### Task brief
Set down all of the entries precisely as they were written.

[Extracted records]

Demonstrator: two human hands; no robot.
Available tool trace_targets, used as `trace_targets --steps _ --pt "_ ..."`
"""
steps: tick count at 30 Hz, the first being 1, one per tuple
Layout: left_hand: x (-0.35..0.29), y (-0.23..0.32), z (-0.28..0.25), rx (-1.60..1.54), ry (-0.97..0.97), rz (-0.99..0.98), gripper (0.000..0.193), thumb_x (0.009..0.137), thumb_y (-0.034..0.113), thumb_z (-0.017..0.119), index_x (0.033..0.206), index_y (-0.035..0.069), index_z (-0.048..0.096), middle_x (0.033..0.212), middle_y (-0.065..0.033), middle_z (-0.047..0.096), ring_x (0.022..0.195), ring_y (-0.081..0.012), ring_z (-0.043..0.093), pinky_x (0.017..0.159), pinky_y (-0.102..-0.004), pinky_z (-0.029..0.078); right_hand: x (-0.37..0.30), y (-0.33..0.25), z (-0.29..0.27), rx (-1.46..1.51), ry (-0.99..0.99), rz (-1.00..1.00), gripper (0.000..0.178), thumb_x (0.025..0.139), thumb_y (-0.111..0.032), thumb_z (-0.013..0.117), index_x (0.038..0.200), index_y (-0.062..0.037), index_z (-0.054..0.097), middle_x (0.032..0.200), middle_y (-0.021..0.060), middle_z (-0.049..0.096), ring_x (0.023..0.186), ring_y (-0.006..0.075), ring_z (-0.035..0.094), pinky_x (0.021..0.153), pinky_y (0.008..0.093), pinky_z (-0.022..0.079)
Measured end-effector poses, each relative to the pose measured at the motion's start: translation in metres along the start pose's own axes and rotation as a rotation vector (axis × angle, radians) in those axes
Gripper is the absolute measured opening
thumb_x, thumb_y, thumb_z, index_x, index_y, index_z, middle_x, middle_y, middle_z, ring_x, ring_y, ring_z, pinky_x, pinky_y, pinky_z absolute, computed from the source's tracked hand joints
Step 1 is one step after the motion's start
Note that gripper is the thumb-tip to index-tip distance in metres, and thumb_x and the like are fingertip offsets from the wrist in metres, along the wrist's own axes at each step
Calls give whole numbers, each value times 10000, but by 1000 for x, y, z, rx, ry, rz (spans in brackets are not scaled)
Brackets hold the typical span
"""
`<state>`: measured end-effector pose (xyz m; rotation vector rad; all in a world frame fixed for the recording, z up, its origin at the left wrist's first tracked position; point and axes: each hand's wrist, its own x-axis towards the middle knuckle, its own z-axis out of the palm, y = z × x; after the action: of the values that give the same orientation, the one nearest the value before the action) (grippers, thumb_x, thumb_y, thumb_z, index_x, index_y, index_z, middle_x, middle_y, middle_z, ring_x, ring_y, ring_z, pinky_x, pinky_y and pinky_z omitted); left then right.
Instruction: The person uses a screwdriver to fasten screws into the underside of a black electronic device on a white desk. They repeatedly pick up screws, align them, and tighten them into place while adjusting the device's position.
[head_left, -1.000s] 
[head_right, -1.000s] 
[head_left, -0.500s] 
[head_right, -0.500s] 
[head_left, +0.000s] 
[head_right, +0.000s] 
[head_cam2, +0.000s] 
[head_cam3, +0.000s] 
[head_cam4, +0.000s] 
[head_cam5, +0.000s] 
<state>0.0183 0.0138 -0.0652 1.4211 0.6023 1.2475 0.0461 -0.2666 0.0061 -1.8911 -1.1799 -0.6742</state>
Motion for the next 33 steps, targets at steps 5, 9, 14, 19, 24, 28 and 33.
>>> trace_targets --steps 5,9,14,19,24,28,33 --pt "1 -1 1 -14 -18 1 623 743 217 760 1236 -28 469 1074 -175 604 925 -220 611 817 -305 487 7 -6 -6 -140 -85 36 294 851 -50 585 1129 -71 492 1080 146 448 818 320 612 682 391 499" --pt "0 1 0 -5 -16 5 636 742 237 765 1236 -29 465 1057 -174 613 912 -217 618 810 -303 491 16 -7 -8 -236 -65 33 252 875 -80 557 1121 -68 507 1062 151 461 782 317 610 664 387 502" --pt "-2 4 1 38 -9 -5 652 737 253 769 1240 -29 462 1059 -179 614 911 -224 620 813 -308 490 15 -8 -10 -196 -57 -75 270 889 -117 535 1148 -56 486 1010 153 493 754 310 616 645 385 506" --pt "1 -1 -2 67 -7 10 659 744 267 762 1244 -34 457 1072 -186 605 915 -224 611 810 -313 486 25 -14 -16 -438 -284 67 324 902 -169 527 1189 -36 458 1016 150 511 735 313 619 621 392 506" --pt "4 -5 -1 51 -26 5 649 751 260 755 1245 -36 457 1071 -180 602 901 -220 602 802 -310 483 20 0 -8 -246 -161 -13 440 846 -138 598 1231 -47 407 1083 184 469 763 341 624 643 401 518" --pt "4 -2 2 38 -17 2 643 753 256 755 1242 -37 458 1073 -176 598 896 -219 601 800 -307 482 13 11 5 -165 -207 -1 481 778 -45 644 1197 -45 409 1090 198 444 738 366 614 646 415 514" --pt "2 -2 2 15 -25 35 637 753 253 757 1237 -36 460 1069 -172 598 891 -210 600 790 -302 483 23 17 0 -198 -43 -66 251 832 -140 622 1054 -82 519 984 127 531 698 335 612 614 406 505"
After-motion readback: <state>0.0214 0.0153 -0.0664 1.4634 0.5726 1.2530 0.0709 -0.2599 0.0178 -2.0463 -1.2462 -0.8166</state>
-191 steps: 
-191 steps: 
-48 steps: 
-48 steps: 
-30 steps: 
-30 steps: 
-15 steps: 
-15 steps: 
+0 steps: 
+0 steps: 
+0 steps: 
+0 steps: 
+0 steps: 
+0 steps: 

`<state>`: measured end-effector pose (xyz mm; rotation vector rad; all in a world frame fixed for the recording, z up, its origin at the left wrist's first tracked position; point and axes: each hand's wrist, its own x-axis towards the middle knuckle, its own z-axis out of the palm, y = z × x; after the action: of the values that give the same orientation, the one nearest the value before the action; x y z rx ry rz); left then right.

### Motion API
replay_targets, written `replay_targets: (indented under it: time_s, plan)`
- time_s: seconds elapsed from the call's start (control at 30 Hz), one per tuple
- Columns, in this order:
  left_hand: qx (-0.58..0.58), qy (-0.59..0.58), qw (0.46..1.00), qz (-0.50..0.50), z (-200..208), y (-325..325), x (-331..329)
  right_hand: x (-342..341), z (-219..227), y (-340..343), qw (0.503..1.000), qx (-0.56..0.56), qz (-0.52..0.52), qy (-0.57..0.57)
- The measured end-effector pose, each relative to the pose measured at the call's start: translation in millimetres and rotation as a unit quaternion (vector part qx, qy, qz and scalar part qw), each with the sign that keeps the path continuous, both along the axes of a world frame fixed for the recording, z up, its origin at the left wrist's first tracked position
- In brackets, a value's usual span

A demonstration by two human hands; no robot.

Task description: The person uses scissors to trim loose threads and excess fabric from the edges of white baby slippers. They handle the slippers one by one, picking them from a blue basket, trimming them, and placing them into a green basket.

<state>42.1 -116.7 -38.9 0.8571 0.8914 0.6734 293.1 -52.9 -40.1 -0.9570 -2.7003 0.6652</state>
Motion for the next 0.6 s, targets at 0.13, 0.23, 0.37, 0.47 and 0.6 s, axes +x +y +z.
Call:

### Answer for the task
Demonstrator: two human hands; no robot.
Available tool trace_targets, used as `trace_targets --steps _ --pt "_ ..."`
"""
steps: tick count at 30 Hz, the first being 1, one per tuple
Layout: left_hand: x (-0.35..0.29), y (-0.23..0.32), z (-0.28..0.25), rx (-1.60..1.54), ry (-0.97..0.97), rz (-0.99..0.98), gripper (0.000..0.193), thumb_x (0.009..0.137), thumb_y (-0.034..0.113), thumb_z (-0.017..0.119), index_x (0.033..0.206), index_y (-0.035..0.069), index_z (-0.048..0.096), middle_x (0.033..0.212), middle_y (-0.065..0.033), middle_z (-0.047..0.096), ring_x (0.022..0.195), ring_y (-0.081..0.012), ring_z (-0.043..0.093), pinky_x (0.017..0.159), pinky_y (-0.102..-0.004), pinky_z (-0.029..0.078); right_hand: x (-0.37..0.30), y (-0.33..0.25), z (-0.29..0.27), rx (-1.46..1.51), ry (-0.99..0.99), rz (-1.00..1.00), gripper (0.000..0.178), thumb_x (0.025..0.139), thumb_y (-0.111..0.032), thumb_z (-0.013..0.117), index_x (0.038..0.200), index_y (-0.062..0.037), index_z (-0.054..0.097), middle_x (0.032..0.200), middle_y (-0.021..0.060), middle_z (-0.049..0.096), ring_x (0.023..0.186), ring_y (-0.006..0.075), ring_z (-0.035..0.094), pinky_x (0.021..0.153), pinky_y (0.008..0.093), pinky_z (-0.022..0.079)
Measured end-effector poses, each relative to the pose measured at the motion's start: translation in metres along the start pose's own axes and rotation as a rotation vector (axis × angle, radians) in those axes
Gripper is the absolute measured opening
thumb_x, thumb_y, thumb_z, index_x, index_y, index_z, middle_x, middle_y, middle_z, ring_x, ring_y, ring_z, pinky_x, pinky_y, pinky_z absolute, computed from the source's tracked hand joints
Step 1 is one step after the motion's start
Note that gripper is the thumb-tip to index-tip distance in metres, and thumb_x and the like are fingertip offsets from the wrist in metres, along the wrist's own axes at each step
Calls give whole numbers, each value times 10000, but by 1000 for x, y, z, rx, ry, rz (spans in brackets are not scaled)
Brackets hold the typical span
"""
`<state>`: measured end-effector pose (xyz m; rotation vector rad; all in a world frame fixed for the recording, z up, its origin at the left wrist's first tracked position; point and axes: each hand's wrist, its own x-axis towards the middle knuckle, its own z-axis out of the palm, y = z × x; after the action: of the values that give the same orientation, the one nearest the value before the action) (grippers, thumb_x, thumb_y, thumb_z, index_x, index_y, index_z, middle_x, middle_y, middle_z, ring_x, ring_y, ring_z, pinky_x, pinky_y and pinky_z omitted); left then right.
Instruction: The person uses a screwdriver to fasten screws into the underside of a black electronic device on a white desk. They repeatedly pick up screws, align them, and tighten them into place while adjusting the device's position.
[head_left, -1.000s] 
[head_right, -1.000s] 
[head_left, -0.500s] 
[head_right, -0.500s] 
[head_left, +0.000s] 
[head_right, +0.000s] 
[head_cam2, +0.000s] 
[head_cam3, +0.000s] 
[head_cam4, +0.000s] 
[head_cam5, +0.000s] 
<state>0.0183 0.0138 -0.0652 1.4211 0.6023 1.2475 0.0461 -0.2666 0.0061 -1.8911 -1.1799 -0.6742</state>
Motion for the next 33 steps, targets at steps 5, 9, 14, 19, 24, 28 and 33.
>>> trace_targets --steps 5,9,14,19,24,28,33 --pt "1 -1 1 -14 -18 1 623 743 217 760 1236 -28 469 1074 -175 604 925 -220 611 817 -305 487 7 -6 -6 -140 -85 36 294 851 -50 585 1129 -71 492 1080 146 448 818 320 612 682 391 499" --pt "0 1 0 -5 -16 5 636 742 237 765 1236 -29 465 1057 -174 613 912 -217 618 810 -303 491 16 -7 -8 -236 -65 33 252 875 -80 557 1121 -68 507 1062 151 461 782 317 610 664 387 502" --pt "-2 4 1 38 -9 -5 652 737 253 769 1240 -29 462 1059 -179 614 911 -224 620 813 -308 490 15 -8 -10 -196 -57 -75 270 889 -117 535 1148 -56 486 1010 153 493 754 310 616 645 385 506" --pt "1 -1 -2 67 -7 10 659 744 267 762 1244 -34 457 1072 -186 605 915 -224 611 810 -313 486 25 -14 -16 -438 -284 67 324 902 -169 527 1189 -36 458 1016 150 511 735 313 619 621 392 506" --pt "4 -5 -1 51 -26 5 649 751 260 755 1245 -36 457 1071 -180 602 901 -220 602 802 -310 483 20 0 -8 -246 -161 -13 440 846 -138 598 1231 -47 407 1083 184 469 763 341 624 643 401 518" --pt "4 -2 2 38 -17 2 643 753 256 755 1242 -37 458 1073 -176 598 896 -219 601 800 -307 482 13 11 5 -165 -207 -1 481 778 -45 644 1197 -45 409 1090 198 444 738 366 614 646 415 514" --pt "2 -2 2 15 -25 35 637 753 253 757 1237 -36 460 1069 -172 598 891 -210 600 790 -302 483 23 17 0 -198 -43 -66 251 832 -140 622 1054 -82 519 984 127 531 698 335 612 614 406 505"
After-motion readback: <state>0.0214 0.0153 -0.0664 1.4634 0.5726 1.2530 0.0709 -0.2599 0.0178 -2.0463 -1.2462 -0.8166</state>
-191 steps: 
-191 steps: 
-48 steps: 
-48 steps: 
-30 steps: 
-30 steps: 
-15 steps: 
-15 steps: 
+0 steps: 
+0 steps: 
+0 steps: 
+0 steps: 
+0 steps: 
+0 steps: 

`<state>`: measured end-effector pose (xyz mm; rotation vector rad; all in a world frame fixed for the recording, z up, its origin at the left wrist's first tracked position; point and axes: each hand's wrist, its own x-axis towards the middle knuckle, its own z-axis out of the palm, y = z × x; after the action: of the values that give the same orientation, the one nearest the value before the action; x y z rx ry rz); left then right.

### Motion API
replay_targets, written `replay_targets: (indented under it: time_s, plan)`
- time_s: seconds elapsed from the call's start (control at 30 Hz), one per tuple
- Columns, in this order:
  left_hand: qx (-0.58..0.58), qy (-0.59..0.58), qw (0.46..1.00), qz (-0.50..0.50), z (-200..208), y (-325..325), x (-331..329)
  right_hand: x (-342..341), z (-219..227), y (-340..343), qw (0.503..1.000), qx (-0.56..0.56), qz (-0.52..0.52), qy (-0.57..0.57)
- The measured end-effector pose, each relative to the pose measured at the call's start: translation in millimetres and rotation as a unit quaternion (vector part qx, qy, qz and scalar part qw), each with the sign that keeps the path continuous, both along the axes of a world frame fixed for the recording, z up, its origin at the left wrist's first tracked position
- In brackets, a value's usual span

A demonstration by two human hands; no robot.

Task description: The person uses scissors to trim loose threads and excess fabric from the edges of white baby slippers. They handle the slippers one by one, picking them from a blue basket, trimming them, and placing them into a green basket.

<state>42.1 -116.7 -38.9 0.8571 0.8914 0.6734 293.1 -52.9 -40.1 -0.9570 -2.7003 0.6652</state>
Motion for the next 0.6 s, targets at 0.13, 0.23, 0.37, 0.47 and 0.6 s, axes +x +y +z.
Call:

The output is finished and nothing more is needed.